We should review the facts first: Angela Orosco is 19, she’s unhappy, and she has a knife.
Then Konami debuted the melancholic character in Silent Hill 2’s original 2001 release, these facts have been both true and disturbing. But developer Bloobers 2024 Silent Hill 2 remake imbues Angela with solemn dignity as well, a transformation that means more to me in a year when people were particularly weird about women in games.
For months, some Silent Hill fans and self-described gaming purists claimed it Bloober’s Angela looks too soft, too young, not pretty enough to feel the chasmic pain inside her. They preferred how Angela looked 23 years ago, when her face was serious and bloodless in one obvious demonstration of how broken trauma ages you.
To a certain extent, their position is understandable. Angela’s life has been a nightmare. Throughout Silent Hill 2, as Angela dips in and out of the game’s sea of fog, she gradually reveals the extent of the torment she has avoided. In one of protagonist James Sunderland’s earliest encounters with her, Angela is lying on the floor in front of a mirror, but is staring at her reflection in a smeared chef’s knife instead. She has not found her mother in Silent Hill, as she had intended, so she contemplates death.
“It’s easier to just run,” Angela tells James. “Besides, it’s what we deserve.”
Those ghostly lines, in Konami’s Silent Hill 2, are delivered with the incredulity that makes most of the voice acting in that game sound as uncanny as a birthday clown declaring it’s time for cake.
I’ve always felt that this childish acting combined with Angela’s incongruous matronly appearance turns her into a caricature, a passing thought of who a victim is. Inhibited and wrinkled, right?
These assumptions undermine the complexity of not only Angela’s story, but also the convoluted, confusing state of victimhood, especially when it comes to the sick boss fight with Abstract Daddy. Dad is a figure covered in stained cloth pressing against a less stained figure with his hands stuck through a bed frame, a demonic whisper of the sexual abuse Angela has suffered at home. In Konami’s game, this battle should be devastating, but Angela’s cartoonish persona contextualizes Abstract Daddy as an interchangeable boogeyman in a city full of them.
But in Bloober’s remake, the abstract dad boss fight is powerfully nauseating. That’s because in the time we spend with Angela leading up to it, we understand more clearly that life has unfairly made this teenager—still bright-eyed and in need of her mother—want to destroy herself. Voice actress Gianna Kiehl conveys this with her measured performance, which reveals the current of anger that uses Angela as a lightning rod, in addition to her repressed shame.
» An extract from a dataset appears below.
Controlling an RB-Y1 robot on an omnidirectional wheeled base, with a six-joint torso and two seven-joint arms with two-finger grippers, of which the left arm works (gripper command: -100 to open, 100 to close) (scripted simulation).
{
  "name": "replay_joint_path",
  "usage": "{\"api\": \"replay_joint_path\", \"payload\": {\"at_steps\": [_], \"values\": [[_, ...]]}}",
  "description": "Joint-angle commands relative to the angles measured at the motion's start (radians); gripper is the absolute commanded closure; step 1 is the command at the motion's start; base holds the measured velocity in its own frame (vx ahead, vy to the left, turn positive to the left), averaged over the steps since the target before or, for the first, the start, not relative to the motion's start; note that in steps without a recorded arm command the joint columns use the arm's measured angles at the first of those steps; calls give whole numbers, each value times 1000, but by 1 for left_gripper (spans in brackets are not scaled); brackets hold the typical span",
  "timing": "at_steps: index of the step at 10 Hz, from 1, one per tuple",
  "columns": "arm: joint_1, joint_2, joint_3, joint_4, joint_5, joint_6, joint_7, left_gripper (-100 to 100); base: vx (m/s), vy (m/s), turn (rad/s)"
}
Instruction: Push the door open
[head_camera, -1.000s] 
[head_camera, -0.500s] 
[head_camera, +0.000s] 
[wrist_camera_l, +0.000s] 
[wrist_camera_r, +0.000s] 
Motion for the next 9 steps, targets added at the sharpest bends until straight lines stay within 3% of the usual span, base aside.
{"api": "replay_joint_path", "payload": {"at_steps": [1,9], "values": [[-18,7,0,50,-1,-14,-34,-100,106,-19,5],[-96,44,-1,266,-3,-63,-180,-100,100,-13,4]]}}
I was particularly moved by a moment near the end of the game — spoilers ahead — as Angela sits on a burning staircase and dismisses James with bitter misery.
“Even mom said that,” Angela says. “I deserved what happened. Don’t feel sorry for me. I don’t deserve it.”
This is a painful moment, the kind that, when it happens to someone you know, makes you want to reach out and take them out to build a snowman. But no one comes after Angela – trapped behind a screen, objectified by some Silent Hill fans, pushed into a lonely existence by everyone.
Except me, I mean. While playing Bloober’s Silent Hill 2 remake, it felt like I met Angela where she was. Every time I met her, a part of me glowed with the warmth of recognition. Like Angela, I had no one to hold me while my parents slammed doors and pushed each other down the stairs. I was ashamed of the house I grew up in.
This year, as I worked through a personal loss, parts of my childhood bubbled back up like rubber ducks in the bathtub, reintroducing old issues I thought I had flushed away. I was always too scared to fall asleep as a child; this year I struggled again with insomnia. At the age of 10 I became convinced that I would be much better off if I died young; the same thoughts came back to me.
The Silent Hill 2 remake came out at the height of my anxiety, so I played it pessimistically, between crying fits. But once I got to know Bloober’s more believable Angela, I began to look forward to working through the game and, along with it, Angela’s angst. I became more willing to recognize the contradictions that I, like Angela, carry with me.
Living through abuse has made me both closer to my raw, pink inner child and more obsessed with death. I see it in the winter leaves, the aging scab on my scraped knee, the helplessness I wish I could bury.
But it’s complicated. Despite what popular video game controversies this year suggest, a female character doesn’t have to provide sexual fan service to be worthy or relatable. She just needs to be her own complex person. That’s why, when Bloober lets Angela walk up the flaming stairs with sober control, I—and so many other victims who understand Angela—feel recognized at play. But I’m not going to hell. I’ll be back.
Read our list over upcoming horror games for 2025 and beyond.